Così recita una strofa dell’inno della Brigata Sassari. Un inno che rievoca le proprie origini, in virtù delle quali la Brigata lotta, per l’onore dell’Italia e della Sardegna.

La storia della Brigata sarda ebbe inizio durante il primo conflitto mondiale in cui dette prova di un grande valore che fu riconosciuto attraverso la citazione sul bollettino del Comando Supremo, come migliore unità per le sue azioni eroiche durante le battaglie dell’Isonzo.

Una storia ricca di gloria e riconoscimenti contraddistingue la Brigata Sassari. Storia che la difesa italiana ha deciso di “onorare”, facendola subentrare il 15 dicembre scorso, alla Brigata Taurinense, alla guida del comando del Train Advise Assist Command West (TAAC W).

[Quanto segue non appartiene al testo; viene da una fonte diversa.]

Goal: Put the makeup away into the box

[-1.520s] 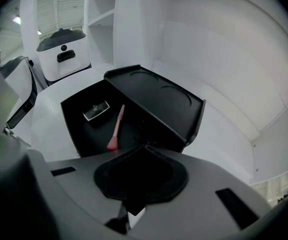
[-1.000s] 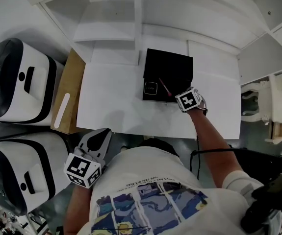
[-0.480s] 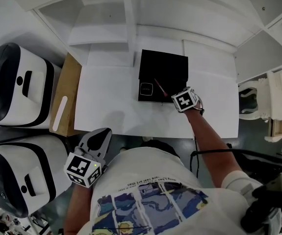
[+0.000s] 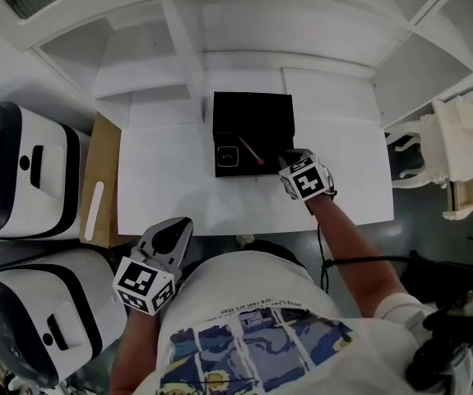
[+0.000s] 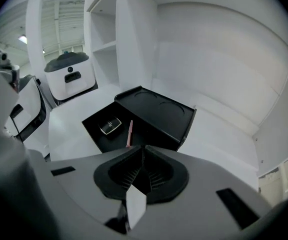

Già dal nome del comando, si intuisce subito come i vecchi valori per cui l’eroica Brigata ha combattuto siano stati dimenticati. Tale comando fa parte appunto del programma NATO della Resolute support mission che opera in Afghanistan e delega la Brigata Sassari alla guida del comando dell’ovest, stanziato ad Herat. La missione consiste in attività di addestramento e di consulenza alle forze di difesa e sicurezza afghane.

La domanda, sorge spontanea. Quali interessi ha l’Italia ad inviare le sue eroiche truppe in missioni in Afghanistan? Nessuno. È solo l’ennesimo esempio di come il nostro paese sia ormai alla mercé degli interessi statunitensi ai quali è costretto a prestarvisi, in virtù del Patto Atlantico, divenuto per l’Italia inutilmente troppo oneroso.